== WORK INSTRUCTION ==
The expected output is each line in the data below that includes the string "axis".

== DATA SEGMENT ==
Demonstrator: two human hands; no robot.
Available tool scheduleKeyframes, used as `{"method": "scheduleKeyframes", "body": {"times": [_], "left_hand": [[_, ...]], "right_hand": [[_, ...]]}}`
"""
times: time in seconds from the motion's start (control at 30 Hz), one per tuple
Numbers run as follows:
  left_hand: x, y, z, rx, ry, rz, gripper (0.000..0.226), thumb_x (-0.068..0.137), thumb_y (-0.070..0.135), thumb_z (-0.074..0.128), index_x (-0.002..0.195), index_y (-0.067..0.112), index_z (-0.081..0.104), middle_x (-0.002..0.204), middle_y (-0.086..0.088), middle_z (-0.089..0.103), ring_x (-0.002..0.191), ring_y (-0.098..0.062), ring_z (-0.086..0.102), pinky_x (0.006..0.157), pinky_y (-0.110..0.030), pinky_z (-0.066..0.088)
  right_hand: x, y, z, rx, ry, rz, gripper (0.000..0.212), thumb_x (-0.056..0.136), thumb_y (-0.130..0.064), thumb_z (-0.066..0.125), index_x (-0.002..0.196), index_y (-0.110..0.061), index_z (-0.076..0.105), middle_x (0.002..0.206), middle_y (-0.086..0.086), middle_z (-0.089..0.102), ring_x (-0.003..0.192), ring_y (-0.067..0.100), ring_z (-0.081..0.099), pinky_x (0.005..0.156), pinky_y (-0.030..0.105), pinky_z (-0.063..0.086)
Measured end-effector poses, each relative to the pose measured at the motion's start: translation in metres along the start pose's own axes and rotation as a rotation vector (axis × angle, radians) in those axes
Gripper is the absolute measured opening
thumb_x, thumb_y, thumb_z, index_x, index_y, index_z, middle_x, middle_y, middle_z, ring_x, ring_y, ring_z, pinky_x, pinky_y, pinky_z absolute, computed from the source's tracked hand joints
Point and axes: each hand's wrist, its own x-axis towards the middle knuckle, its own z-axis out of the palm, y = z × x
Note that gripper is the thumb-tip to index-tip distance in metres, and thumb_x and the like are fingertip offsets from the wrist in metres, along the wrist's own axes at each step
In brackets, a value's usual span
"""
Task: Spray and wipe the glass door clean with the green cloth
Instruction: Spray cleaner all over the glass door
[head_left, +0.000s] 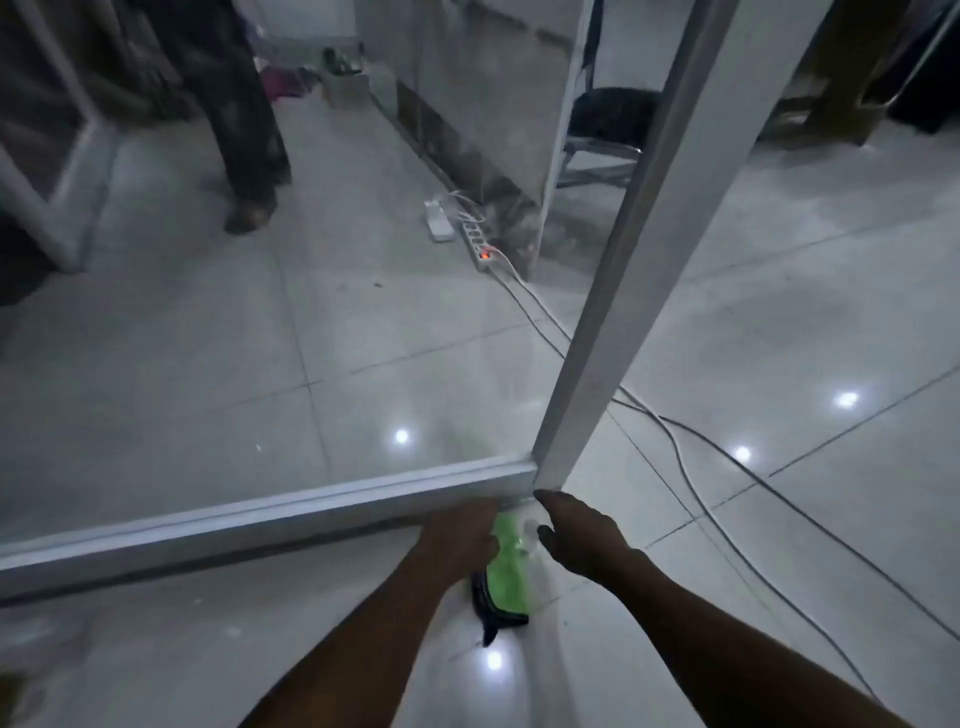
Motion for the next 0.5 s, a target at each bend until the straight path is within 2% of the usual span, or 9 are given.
{"method": "scheduleKeyframes", "body": {"times": [0.13, 0.27, 0.37, 0.5], "left_hand": [[0.023, -0.01, 0.047, -0.008, -0.057, -0.087, 0.059, 0.095, 0.026, 0.049, 0.152, 0.022, 0.032, 0.157, -0.002, 0.036, 0.142, -0.022, 0.039, 0.109, -0.038, 0.041], [0.044, -0.018, 0.087, 0.021, -0.079, -0.112, 0.066, 0.096, 0.023, 0.049, 0.156, 0.021, 0.022, 0.163, -0.007, 0.019, 0.144, -0.028, 0.033, 0.108, -0.042, 0.041], [0.053, -0.018, 0.103, 0.036, -0.077, -0.093, 0.073, 0.096, 0.022, 0.05, 0.158, 0.022, 0.013, 0.165, -0.007, 0.013, 0.144, -0.031, 0.029, 0.106, -0.042, 0.042], [0.057, -0.019, 0.116, 0.115, -0.099, -0.148, 0.084, 0.092, 0.025, 0.059, 0.158, 0.018, 0.007, 0.161, -0.012, 0.021, 0.141, -0.035, 0.03, 0.106, -0.044, 0.04]], "right_hand": [[0.03, 0.023, 0.038, 0.071, 0.004, 0.082, 0.059, 0.103, -0.031, 0.049, 0.157, -0.02, 0.027, 0.154, 0.007, 0.044, 0.138, 0.028, 0.047, 0.107, 0.042, 0.045], [0.054, 0.036, 0.076, 0.118, 0.011, 0.1, 0.06, 0.102, -0.034, 0.052, 0.156, -0.02, 0.029, 0.149, 0.008, 0.05, 0.134, 0.028, 0.051, 0.104, 0.038, 0.046], [0.062, 0.041, 0.09, 0.191, 0.063, 0.09, 0.046, 0.101, -0.033, 0.055, 0.143, -0.023, 0.042, 0.135, 0.005, 0.059, 0.122, 0.027, 0.057, 0.091, 0.036, 0.048], [0.067, 0.045, 0.102, 0.34, 0.157, 0.09, 0.015, 0.099, -0.029, 0.054, 0.114, -0.032, 0.057, 0.111, -0.005, 0.069, 0.098, 0.018, 0.064, 0.084, 0.038, 0.054]]}}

== TASK ANSWER ==
Measured end-effector poses, each relative to the pose measured at the motion's start: translation in metres along the start pose's own axes and rotation as a rotation vector (axis × angle, radians) in those axes
Point and axes: each hand's wrist, its own x-axis towards the middle knuckle, its own z-axis out of the palm, y = z × x

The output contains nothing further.